**Exercise aim:** Go over the data and copy out each line with "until" in it.

**Input data:**
-- Opening Marker --

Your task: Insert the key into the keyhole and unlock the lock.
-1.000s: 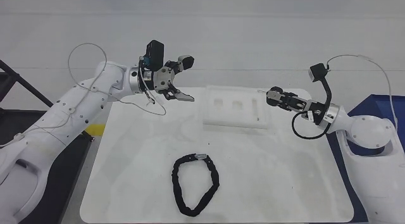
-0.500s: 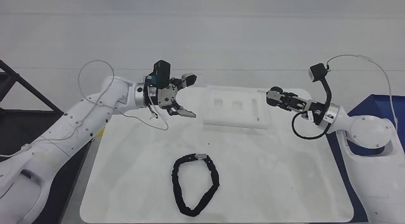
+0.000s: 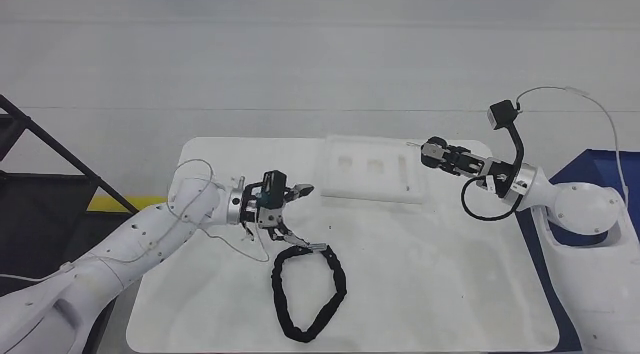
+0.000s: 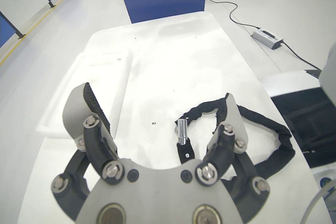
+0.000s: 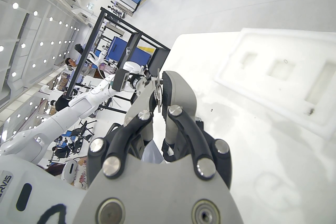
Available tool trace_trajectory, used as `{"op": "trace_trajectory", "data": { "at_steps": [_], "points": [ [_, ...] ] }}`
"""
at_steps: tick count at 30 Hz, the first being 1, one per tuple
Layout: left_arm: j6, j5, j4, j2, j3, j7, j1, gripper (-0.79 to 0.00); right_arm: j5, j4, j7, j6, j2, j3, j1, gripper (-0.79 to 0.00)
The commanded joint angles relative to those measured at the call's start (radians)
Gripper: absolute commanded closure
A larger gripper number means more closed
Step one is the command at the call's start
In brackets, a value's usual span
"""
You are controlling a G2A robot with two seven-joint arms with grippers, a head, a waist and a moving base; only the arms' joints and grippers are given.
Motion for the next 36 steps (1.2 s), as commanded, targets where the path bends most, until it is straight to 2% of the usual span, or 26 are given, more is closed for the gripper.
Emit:
{"op": "trace_trajectory", "data": {
  "at_steps": [1, 10, 17, 31, 36],
  "points": [
    [-0.019, 0.036, 0.030, -0.010, 0.014, -0.018, 0.004, -0.785, 0.000, 0.000, 0.000, 0.000, 0.000, 0.000, 0.000, 0.000],
    [-0.054, 0.067, 0.155, -0.097, 0.055, -0.123, -0.019, -0.785, 0.000, 0.000, 0.000, 0.000, 0.000, 0.000, 0.000, 0.000],
    [-0.032, 0.083, 0.228, -0.156, 0.072, -0.159, -0.021, -0.785, 0.000, 0.000, 0.000, 0.000, 0.000, 0.000, 0.000, 0.000],
    [-0.030, 0.081, 0.234, -0.160, 0.071, -0.162, -0.020, -0.785, 0.000, 0.000, 0.000, 0.000, 0.000, 0.000, 0.000, 0.000],
    [0.014, 0.027, 0.204, -0.150, 0.032, -0.212, 0.014, -0.785, 0.000, 0.000, 0.000, 0.000, 0.000, 0.000, 0.000, 0.000]
  ]
}}
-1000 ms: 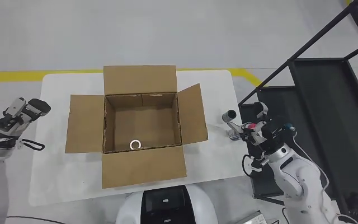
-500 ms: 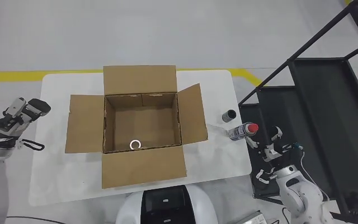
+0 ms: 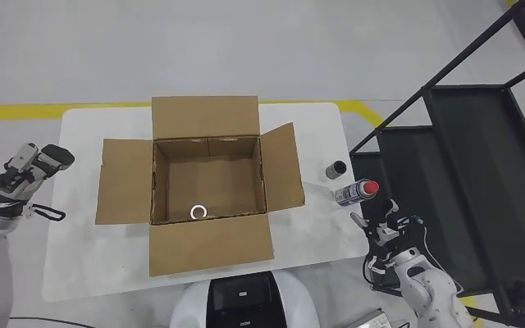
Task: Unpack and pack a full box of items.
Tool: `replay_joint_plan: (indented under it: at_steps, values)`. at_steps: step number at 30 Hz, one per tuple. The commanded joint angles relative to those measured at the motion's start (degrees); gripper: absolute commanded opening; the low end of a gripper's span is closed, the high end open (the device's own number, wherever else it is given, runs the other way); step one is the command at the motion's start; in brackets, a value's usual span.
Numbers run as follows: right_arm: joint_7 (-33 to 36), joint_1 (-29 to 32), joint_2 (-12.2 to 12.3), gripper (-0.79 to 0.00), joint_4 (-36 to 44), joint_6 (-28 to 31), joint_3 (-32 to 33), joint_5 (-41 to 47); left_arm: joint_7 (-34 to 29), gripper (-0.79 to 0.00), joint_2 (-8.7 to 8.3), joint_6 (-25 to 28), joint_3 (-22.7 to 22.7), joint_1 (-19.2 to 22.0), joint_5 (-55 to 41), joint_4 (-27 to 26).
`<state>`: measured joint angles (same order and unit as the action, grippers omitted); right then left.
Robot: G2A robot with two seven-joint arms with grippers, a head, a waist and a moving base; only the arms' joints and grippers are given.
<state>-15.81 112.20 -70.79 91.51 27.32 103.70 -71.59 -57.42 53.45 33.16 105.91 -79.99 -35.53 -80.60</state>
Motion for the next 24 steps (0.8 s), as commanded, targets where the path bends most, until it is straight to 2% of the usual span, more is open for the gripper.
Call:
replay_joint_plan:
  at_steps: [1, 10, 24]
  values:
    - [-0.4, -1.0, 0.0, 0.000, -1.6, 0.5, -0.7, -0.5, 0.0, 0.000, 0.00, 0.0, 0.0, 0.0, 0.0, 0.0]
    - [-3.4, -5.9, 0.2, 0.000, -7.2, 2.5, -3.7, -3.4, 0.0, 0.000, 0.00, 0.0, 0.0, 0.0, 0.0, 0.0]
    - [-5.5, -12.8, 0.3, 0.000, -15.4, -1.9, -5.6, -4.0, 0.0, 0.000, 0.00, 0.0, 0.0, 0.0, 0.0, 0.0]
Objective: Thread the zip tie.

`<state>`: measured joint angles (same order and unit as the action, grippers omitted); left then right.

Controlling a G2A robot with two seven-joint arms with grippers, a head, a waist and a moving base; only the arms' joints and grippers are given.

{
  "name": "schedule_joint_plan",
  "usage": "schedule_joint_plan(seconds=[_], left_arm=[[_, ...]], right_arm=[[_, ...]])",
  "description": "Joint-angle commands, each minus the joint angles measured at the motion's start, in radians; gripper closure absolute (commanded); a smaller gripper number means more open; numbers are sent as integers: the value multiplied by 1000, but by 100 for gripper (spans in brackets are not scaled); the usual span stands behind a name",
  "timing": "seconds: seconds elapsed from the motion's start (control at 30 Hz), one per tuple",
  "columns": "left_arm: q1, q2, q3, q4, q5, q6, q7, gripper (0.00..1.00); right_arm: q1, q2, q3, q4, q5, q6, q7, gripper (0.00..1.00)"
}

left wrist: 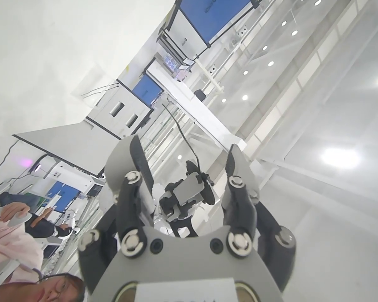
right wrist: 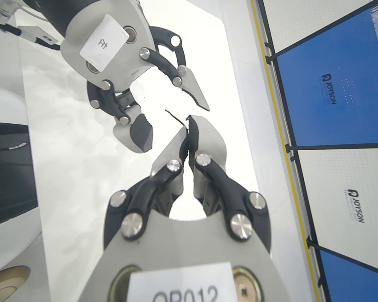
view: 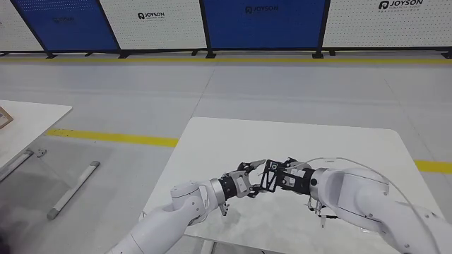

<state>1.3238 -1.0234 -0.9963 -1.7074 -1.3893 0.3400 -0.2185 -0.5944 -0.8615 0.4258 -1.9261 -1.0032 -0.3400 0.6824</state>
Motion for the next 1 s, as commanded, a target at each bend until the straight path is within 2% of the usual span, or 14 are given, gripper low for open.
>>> schedule_joint_plan(seconds=[0.0,0.23,0.3,0.33,0.7,0.73,0.8,0.83,0.87,0.97], left_arm=[[1,-1,-1,0,2,0,-1,69],[6,-4,-7,0,2,0,-6,87],[7,-5,-9,0,4,0,-7,97],[8,-6,-9,0,5,0,-7,99],[11,-7,-8,-4,14,0,-7,100],[11,-8,-8,-4,15,0,-7,100],[12,-8,-8,-5,14,0,-6,100],[12,-8,-9,-4,12,0,-5,100],[11,-9,-10,-2,10,0,-4,100],[10,-10,-14,2,18,-7,6,100]], right_arm=[[0,0,0,0,0,0,0,100],[0,0,0,0,0,0,0,100],[0,0,0,0,0,0,0,100],[0,0,0,0,0,0,0,100],[-3,0,0,1,0,1,-3,100],[-14,-1,4,3,-7,0,-12,93],[-22,-1,8,0,-13,0,-11,61],[-26,-1,13,0,-13,0,-11,18],[-31,-1,19,-1,-12,0,-12,0],[-45,3,40,-4,-3,0,-18,0]])
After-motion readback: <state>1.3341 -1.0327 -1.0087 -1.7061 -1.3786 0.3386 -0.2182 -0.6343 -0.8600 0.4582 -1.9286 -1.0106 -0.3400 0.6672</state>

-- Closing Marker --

**Written answer:**
Motion for the next 36 steps (1.2 s), as commanded, targets where the path bends most, until it is straight to 2% of the usual span, or 26 are given, more is closed for the gripper.
Motion for the next 24 steps (0.8 s), as commanded, targets where the path bends most, until it is straight to 2% of the usual span, more is open for the gripper.
Motion for the next 1 s, as commanded, a target at each bend until the straight path is within 2% of the usual span, or 14 are given, gripper low for open.

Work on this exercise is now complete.